Finalmente fui assistir ao monólogo O Porco, agora em cartaz no SESC Ipiranga. E, caros leitores, permitam que esta coluna comece com um atentado ao bom jornalismo - sonegação de informação: vou me furtar a fazer a sinopse de praxe.

Basta dizer que O Porco trata das memórias e reflexões de um porco em um chiqueiro, à espera do abate. E a ressalva está no próprio programa da peça: qualquer coisa que se diga sobre ela além disso vai ter como único resultado subtrair o impacto causado no espectador. E a peça é realmente impressionante.

Somos recebidos pelo porco num chiqueiro simples, austero. Há somente uma porta e um balde. E ele começa a falar. Fala sobre tudo: as lembranças de sua infância, o seu dia-a-dia, sua relação com o porqueiro. Sobre seus sonhos e anseios, suas mágoas e desilusões.

A aparente verborragia despretensiosa do início envolve o público aos poucos. O clima se torna claustrofóbico e angustiado. Bastam 50 minutos para que a platéia passe de um estranhamento disperso a uma introspecção incômoda, até certo ponto dolorida.

Sob certo ponto de vista, há uma dimensão de tragédia na história deste porco. O "destino de sua jornada" é certo, não há escapatória. Ou há? Ele conjectura, se questiona, cria estratagemas. Mas o passar do tempo torna sua situação mais urgente. Sente-se um mal-estar constante.

"Não há metáforas", analisa Henrique Schafer, que foi indicado ao Prêmio Shell de Melhor Ator ano passado por esta atuação. "É um texto que não tem meias-palavras, ele diz o que quer dizer, embora haja um certo jogo ali dentro." De fato, um dos pontos altos da montagem é a total limpeza de apoios e caminhos tomados pelo ator em cena. As certezas e conclusões não são impostas; elas vêm do espectador.

É uma obra aberta, e sua riqueza vem de como ela ressoa em cada um de nós. O acerto deve-se a Henrique e ao diretor Antonio Januzelli, antigo professor da USP. Seu currículo abriga nada menos que 38 anos de serviços prestados ao teatro. E, sobretudo, de "paixão pelo trabalho do ator", conforme revela entusiasmado.

O Porco, aliás, é parte integrante de uma longa pesquisa da formação prática do ator, que Januzelli desenvolve há vários anos. "Enxergo o teatro fundamentalmente como o encontro com o outro", diz. "A interpretação deve ser o mais limpa e 'de dentro' possível, para que o ator se coloque a serviço desse encontro, para que ele realmente chegue e toque o público."

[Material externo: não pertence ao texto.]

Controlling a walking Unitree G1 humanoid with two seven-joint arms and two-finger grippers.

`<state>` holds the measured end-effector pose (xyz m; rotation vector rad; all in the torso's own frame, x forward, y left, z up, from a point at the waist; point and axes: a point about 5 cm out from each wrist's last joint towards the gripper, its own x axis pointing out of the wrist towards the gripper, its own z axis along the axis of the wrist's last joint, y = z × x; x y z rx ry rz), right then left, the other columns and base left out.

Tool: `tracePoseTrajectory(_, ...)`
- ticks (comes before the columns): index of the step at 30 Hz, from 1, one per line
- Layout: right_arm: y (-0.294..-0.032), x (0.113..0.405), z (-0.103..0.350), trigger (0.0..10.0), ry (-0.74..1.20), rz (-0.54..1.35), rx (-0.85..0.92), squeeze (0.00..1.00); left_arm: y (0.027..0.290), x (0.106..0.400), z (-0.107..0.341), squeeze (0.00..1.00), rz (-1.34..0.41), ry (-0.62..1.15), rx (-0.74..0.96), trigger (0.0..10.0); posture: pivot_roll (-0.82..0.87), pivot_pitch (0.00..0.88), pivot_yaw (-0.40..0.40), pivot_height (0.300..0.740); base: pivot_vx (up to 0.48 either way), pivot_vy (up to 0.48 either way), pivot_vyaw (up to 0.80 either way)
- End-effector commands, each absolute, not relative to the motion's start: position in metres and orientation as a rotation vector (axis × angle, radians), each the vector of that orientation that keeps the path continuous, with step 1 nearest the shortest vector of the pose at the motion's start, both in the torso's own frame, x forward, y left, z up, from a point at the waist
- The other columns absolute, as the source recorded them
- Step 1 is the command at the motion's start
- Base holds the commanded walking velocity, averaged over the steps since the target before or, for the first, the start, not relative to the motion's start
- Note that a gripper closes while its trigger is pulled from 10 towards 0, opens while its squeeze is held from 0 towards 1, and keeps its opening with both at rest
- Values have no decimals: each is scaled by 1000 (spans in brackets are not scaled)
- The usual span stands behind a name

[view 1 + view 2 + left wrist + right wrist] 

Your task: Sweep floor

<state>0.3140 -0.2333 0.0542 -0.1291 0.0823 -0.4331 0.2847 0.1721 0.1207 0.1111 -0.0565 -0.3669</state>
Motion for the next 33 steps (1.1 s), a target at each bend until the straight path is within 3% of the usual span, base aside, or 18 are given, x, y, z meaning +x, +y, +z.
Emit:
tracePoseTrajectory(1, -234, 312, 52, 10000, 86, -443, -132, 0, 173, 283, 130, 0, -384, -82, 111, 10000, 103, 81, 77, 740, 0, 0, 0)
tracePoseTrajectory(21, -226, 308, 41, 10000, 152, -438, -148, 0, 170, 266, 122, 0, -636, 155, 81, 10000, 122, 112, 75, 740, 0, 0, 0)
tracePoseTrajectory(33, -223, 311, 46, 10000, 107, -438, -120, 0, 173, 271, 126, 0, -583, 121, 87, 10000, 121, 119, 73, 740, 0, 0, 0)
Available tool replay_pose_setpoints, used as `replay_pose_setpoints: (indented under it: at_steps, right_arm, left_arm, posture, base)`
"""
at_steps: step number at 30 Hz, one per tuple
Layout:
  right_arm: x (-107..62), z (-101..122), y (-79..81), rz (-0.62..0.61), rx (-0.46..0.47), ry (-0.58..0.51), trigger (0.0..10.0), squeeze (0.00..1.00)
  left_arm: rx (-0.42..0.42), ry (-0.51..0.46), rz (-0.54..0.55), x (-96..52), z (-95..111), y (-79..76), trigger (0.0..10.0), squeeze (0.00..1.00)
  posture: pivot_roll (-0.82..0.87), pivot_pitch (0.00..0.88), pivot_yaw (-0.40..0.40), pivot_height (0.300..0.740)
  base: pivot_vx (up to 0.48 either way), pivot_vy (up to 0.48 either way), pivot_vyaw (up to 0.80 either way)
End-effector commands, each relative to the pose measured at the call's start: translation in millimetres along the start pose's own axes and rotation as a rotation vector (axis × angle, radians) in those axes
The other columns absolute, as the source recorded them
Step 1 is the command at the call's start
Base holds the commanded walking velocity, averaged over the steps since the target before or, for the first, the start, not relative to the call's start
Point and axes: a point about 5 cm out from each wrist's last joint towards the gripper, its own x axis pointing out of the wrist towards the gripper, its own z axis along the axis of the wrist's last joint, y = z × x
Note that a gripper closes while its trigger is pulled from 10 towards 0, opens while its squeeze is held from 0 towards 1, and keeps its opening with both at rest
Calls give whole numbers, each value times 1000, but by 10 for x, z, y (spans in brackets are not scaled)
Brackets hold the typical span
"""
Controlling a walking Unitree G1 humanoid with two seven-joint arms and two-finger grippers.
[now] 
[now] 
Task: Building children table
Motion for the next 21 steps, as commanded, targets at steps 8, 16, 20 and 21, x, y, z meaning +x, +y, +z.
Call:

Foram três anos e meio de ensaio até que O Porco estreasse, em novembro de 2004. Os dois primeiros anos, conta Henrique, foram de "pura limpeza": "Foi um trabalho fascinante, de realmente me despir de cacoetes, idéias pré-concebidas, saídas óbvias e fáceis..." A partir daí, seguiu-se um ano e meio de efetiva construção, de desenhar o papel. "Buscamos criar sensações, mas não efeitos, sem metáforas", diz.

E o resultado é impressionante. Henrique atinge um nível de refinamento em sua atuação raro de ser visto, que culmina em uma expressividade comovente. Seu absoluto domínio técnico permite que ele segure os 50 minutos sem perder-se por sequer um segundo - e isso absorve completamente a platéia. Simplicidade e honestidade são as chaves da interpretação.

Henrique tece seu porco com uma precisão e uma delicadeza camerísticas. Lembra um esmerado quarteto de cordas, algo que toca fundo pela intimidade. Januzelli extrai dele a essência mais pura, o ator em sua desnuda natureza.

A indicação para um dos mais importantes prêmios do país parece não ter afetado em nada a humildade deste campineiro de olhos claros e fala mansa, com anos dedicados à pedagogia do teatro. E não poderia ser diferente, sob o comando de Januzelli. "Nós ensaiamos sempre, sempre e sempre", conta o diretor. "Meus espetáculo nunca estão prontos, sempre busco alguma nova dimensão." A experiência com a peça se torna mais intensa quando travamos conhecimento com certos dados biográficos do autor. O escritor francês Raymond Cousse lançou Stratégie pour deux jambons, o texto que deu origem a O Porco, em 1978, como forma de romance. No ano seguinte, adaptou-o para os palcos e o iterpretou. Sua formação de ator era autodidata.

"Com isso, podemos perceber que ele tinha uma necessidade de botar tudo aquilo para fora, de verbalizar tudo", diz Januzelli. "Escrever, para ele, não foi o bastante." Cousse terminou sua vida de modo trágico: suicidou-se aos 49 anos. Saber disso dá um outro caráter ao nosso contato com a peça, sem dúvida alguma.

A versão apresentada aqui toma por base o texto El Cerdo, uma versão do Stratégie feita pelo ator, diretor e dramaturgo espanhol Antonio Andres Lapeña. Ela ganhou notoriedade com a atuação de Juan Echanove. A tradução, direta e simples, é de Eliana Teruel.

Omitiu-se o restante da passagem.